Sta facendo un pensierino alla Moto2? Lei stesso ha una storia alle spalle, nella classe 250, avendo corso per il team Venemotos con Carlos Lavado e Roberto Pietri, il cui figlio Robertino è impegnato nella nuova categoria…
VI: «Si, è vero, abbiamo di nuovo un venezuelano nel motomondiale! A volte, specialmente dai Paesi ove la crisi mondiale si avverte più che in altri, è difficile che salti fuori qualche pilota di buon livello. Però Carlos (Lavado, ndr) ha lavorato molto negli ultimi anni per tenere d’occhio qualche giovane promettente, come Robertino, appunto».

Lei spera che la classe Moto2 potrà diventare appetibile anche a livello di campionati nazionali?
VI: «Certo, penso che sia molto importante questo aspetto, visto che uno dei motivi per cui la 250 è sparita dipende appunto anche dal fatto che vari campionati nazionali in giro per il mondo per anni non si sono più disputati, che le moto bisognava prenderle in leasing, e alla fine dell’anno, una volta restituite, ci si ritrovava ad aver speso mezzo milione, se non addirittura un milione di dollari. Difficile continuare a sostenere una politica del genere… Per questo è importante che in Moto2 si spenda molto meno rispetto alla 250. Ed è per questo che sono certo che la nuova categoria avrà successo, e che vada estesa ai vari campionati nazionali: è questa la loro linfa vitale».

Fino ad oggi, alla MotoGP si arrivava iniziando con la 125 per poi passare alla 250. Più o meno tutti i piloti arrivati alla classe regina dalla Superbike o dalla Supersport si sono trovati spesso in difficoltà. Secondo lei la Moto2 potrebbe essere una buona scelta intermedia anche per chi arriva magari dal Mondiale o dall’Europeo Supersport, se non da un campionato nazionale, per poi fare il saltosuccessivo alla MotoGP?
VI: «Credo che la cosa dipenda dalle situazioni esistenti in ogni singola nazione. Ogni federazione, ogni Paese vive una situazione differente: uno può avere la Supersport e la 125, un altro la 125, la Superbike e la Moto2, e così via. Dipende dalla situazione nazionale. Io confido nel fatto che la Moto 2 sarà una buona classe dalla quale passare alla MotoGP piuttosto che al Mondiale Superbike. E sono abbastanza ansioso e curioso, come tutti, di assistere al suo imminente debutto. In ogni caso, credo che ne ricaveremo soddisfazione».

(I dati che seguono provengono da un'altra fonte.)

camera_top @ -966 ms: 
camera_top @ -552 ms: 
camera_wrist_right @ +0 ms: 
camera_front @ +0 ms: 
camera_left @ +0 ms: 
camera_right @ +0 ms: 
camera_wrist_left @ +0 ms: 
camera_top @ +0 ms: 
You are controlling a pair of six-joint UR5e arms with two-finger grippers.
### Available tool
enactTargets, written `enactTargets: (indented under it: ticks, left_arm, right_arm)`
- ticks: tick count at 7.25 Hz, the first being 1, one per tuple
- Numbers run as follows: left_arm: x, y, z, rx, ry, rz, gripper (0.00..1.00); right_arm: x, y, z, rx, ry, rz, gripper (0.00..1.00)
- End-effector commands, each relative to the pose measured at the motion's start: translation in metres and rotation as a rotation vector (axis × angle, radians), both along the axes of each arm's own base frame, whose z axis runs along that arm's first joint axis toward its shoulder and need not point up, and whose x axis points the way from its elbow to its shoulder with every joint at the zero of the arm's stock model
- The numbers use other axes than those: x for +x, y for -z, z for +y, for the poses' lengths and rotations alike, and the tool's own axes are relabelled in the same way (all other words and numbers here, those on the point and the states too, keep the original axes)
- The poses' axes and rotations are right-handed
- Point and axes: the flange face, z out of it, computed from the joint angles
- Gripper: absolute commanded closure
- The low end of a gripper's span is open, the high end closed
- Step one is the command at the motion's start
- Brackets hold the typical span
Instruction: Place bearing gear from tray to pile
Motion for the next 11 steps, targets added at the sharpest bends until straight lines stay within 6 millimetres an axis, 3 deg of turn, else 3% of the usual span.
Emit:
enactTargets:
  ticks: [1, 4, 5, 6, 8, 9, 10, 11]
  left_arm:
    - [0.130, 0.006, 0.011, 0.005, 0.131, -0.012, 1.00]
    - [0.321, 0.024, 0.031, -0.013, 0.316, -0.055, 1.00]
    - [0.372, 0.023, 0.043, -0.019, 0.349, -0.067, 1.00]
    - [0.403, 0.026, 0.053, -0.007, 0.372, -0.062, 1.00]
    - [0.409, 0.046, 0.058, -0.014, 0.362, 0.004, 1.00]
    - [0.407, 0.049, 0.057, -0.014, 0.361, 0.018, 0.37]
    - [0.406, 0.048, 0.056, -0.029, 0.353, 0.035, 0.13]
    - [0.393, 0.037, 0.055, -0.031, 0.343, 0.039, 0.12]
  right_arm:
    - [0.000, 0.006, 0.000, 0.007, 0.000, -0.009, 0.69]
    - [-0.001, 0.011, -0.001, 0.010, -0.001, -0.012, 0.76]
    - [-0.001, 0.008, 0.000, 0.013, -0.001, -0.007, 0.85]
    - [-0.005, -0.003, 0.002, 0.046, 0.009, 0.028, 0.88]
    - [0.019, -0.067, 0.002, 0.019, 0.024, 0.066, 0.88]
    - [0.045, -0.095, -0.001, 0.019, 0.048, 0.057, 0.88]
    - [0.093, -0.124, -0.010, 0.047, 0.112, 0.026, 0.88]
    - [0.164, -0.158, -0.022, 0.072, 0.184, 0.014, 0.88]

Lei ha citato il Venezuela e il fatto che ci sia un vostro pilota nel motomondiale. Andando a consultare Google Trends, si scopre che il Paese dove chi usa Internet si interessa maggiormente alla MotoGP è l’Indonesia, e l’Asia generalmente è molto importante per i costruttori, perché li si vendono molte motociclette. Carmelo Ezpeleta (il capo della Dorna, ndr) sta cercando di ottenere un Gran Premio a Singapore: lei cosa pensa che possa fare la FIM per avere più gare in Asia? E, soprattutto, pensa che sia importante che ci siano?
VI: «Io credo che sia importante, e che si possa anche fare. Abbiamo Paesi con milioni di motociclisti, ma la passione per il nostro sport non è uguale ovunque. Nel caso della Cina, loro hanno dei problemi a diffondere il nostro sport, quindi dobbiamo aspettare un po’ prima di tornarci. Ma ci sono altre nazioni, come l’Indonesia e la Thailandia, dove gli appassionati delle corse sono tantissimi. Attualmente, per quanto riguarda l’Asia, corriamo in Giappone e Malesia, e basta. Si, c’è spazio per un altro paio di Gran Premi laggiù. Del resto l’economia globale si sta spostando in quella direzione, un terzo della popolazione mondiale vive in Asia».